● **WHAT THE EXERCISE ASKS**
Go through the material and return every line that contains the string "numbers".

● **INFORMATION SHOWN**

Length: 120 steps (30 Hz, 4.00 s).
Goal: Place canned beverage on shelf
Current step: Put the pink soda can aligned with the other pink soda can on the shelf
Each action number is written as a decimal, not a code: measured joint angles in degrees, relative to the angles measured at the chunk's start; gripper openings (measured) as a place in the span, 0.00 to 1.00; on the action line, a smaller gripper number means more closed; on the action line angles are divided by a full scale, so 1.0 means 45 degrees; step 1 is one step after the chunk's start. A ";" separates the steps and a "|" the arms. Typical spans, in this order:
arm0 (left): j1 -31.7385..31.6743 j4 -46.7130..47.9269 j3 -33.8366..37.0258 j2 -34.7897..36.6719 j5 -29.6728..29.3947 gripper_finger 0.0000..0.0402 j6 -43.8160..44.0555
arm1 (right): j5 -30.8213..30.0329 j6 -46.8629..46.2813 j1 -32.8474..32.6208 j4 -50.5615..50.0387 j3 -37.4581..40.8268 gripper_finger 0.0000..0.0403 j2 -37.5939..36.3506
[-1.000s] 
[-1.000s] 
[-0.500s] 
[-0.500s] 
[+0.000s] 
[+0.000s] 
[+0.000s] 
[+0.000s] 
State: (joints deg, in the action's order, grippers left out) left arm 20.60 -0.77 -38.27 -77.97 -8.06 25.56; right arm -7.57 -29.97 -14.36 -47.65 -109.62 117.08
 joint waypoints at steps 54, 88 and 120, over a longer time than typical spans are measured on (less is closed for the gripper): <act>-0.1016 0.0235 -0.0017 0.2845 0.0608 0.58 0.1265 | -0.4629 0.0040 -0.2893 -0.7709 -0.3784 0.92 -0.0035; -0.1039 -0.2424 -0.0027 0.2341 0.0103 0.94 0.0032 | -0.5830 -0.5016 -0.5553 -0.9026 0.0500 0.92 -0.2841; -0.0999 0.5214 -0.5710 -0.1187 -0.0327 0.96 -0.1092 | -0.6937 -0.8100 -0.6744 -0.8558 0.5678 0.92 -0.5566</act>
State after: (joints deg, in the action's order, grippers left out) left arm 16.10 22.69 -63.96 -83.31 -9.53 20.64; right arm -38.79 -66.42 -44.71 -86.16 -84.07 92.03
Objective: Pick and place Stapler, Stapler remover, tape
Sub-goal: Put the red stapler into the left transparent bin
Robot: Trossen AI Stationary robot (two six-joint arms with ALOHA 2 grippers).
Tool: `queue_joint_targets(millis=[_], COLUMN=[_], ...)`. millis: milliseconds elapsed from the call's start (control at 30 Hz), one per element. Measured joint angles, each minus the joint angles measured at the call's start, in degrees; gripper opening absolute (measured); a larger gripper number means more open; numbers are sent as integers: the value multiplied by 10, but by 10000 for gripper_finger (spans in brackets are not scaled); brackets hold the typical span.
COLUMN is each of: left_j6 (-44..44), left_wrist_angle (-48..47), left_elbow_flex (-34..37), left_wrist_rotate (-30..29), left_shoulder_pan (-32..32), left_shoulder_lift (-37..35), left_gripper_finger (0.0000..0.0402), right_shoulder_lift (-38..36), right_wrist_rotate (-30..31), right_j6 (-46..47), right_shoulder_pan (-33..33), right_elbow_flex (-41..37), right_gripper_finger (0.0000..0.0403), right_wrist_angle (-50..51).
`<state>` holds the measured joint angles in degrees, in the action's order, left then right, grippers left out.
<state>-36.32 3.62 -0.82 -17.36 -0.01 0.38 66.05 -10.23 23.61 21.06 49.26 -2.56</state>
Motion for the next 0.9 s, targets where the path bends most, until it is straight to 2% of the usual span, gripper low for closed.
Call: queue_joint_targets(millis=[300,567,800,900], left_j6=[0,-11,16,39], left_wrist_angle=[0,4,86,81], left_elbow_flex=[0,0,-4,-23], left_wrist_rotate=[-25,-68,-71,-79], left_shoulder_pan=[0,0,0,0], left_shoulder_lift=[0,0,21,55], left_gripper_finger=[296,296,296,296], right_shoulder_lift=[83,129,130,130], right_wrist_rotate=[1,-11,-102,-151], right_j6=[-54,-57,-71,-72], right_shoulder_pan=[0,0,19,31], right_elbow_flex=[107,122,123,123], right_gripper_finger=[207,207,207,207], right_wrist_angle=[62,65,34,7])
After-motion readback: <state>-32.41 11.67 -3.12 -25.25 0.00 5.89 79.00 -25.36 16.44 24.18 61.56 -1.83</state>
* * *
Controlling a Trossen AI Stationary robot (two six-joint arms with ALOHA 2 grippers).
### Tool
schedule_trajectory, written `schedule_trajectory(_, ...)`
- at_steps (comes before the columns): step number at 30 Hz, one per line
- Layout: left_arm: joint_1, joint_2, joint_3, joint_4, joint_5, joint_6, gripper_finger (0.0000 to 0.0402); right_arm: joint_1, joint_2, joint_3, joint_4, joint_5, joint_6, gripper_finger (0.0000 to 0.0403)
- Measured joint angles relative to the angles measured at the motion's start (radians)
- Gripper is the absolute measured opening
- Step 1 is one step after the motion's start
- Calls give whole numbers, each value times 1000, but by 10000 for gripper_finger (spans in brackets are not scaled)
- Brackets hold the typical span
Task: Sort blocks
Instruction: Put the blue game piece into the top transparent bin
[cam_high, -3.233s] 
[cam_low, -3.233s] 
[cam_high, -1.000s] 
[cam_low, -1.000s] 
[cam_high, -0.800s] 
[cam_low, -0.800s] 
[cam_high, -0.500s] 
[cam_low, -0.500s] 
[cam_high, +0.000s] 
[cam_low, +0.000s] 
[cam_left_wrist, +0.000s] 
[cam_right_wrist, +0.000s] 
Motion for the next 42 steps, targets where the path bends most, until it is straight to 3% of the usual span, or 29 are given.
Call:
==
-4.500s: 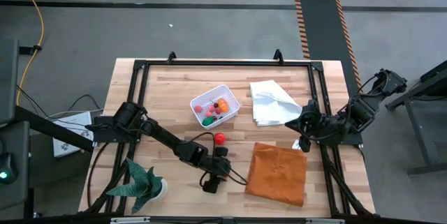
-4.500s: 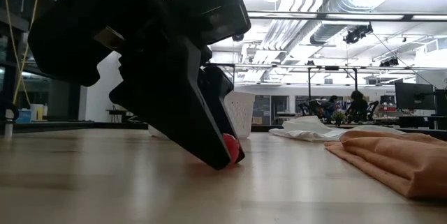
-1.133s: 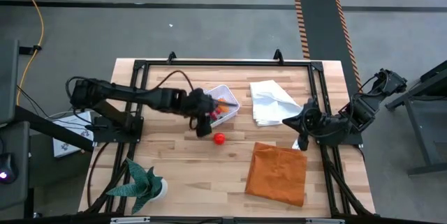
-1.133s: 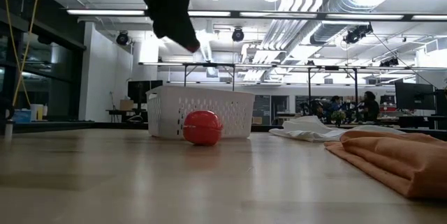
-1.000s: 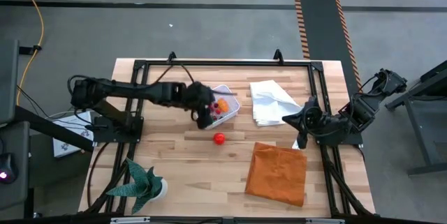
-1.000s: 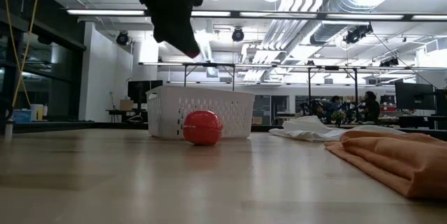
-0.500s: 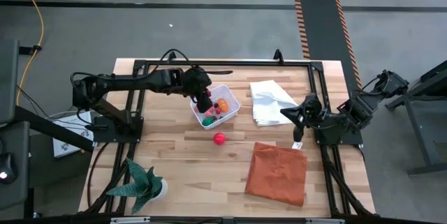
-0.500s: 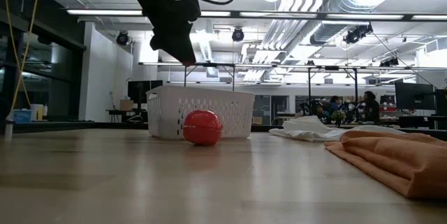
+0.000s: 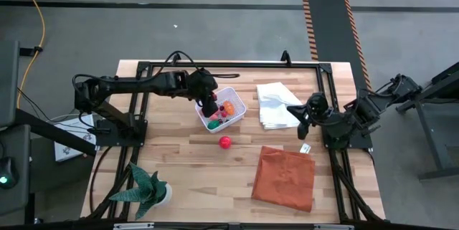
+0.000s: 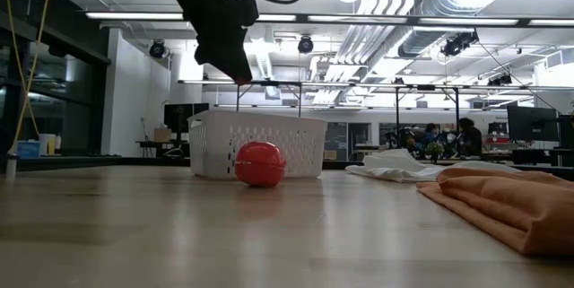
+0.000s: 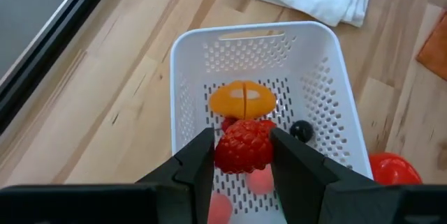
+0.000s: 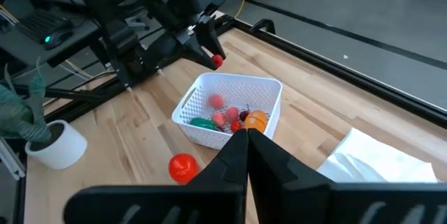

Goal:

● **SOLUTION**
Tool: `queue_joint_targets(millis=[_], COLUMN=[_], ...)`. millis: milliseconds elapsed from the call's start (control at 30 Hz), one per element. Measured joint angles, each minus the joint angles measured at the call's start, in degrees; gripper opening absolute (measured); a larger gripper number means more open; numbers are sent as integers: the value multiplied by 10, but by 10000 for gripper_finger (spans in brackets are not scaled); brackets hold the typical span.
- Calls give whole numbers, each value times 1000, but by 10000 for gripper_finger (spans in brackets are not scaled)

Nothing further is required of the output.